WHAT YOU NEED TO DO:
Lines in which "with" appears should be pulled from the data below.

SOURCE DATA:

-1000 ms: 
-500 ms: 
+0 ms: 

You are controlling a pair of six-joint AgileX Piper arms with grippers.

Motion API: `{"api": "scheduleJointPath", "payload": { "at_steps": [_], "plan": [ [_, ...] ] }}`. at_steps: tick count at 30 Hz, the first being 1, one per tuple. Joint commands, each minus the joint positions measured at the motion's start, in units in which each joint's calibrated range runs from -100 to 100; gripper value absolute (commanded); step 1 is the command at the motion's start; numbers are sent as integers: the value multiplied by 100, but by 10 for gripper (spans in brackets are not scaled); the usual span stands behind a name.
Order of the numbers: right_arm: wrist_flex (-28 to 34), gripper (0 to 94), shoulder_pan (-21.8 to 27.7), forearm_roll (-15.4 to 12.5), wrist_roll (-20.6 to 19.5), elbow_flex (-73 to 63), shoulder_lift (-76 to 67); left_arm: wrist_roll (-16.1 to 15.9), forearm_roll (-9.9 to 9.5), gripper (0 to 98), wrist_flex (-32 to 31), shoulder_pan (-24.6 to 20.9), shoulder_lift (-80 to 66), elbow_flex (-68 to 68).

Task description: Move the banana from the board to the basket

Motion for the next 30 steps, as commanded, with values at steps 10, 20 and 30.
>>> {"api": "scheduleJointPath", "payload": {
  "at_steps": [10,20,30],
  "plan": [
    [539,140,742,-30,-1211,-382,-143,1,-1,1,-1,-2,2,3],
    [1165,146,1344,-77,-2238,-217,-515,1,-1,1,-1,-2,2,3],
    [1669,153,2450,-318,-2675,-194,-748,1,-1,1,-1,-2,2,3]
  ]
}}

RESPONSE TO THIS TASK:
You are controlling a pair of six-joint AgileX Piper arms with grippers.
Motion for the next 30 steps, as commanded, with values at steps 10, 20 and 30.

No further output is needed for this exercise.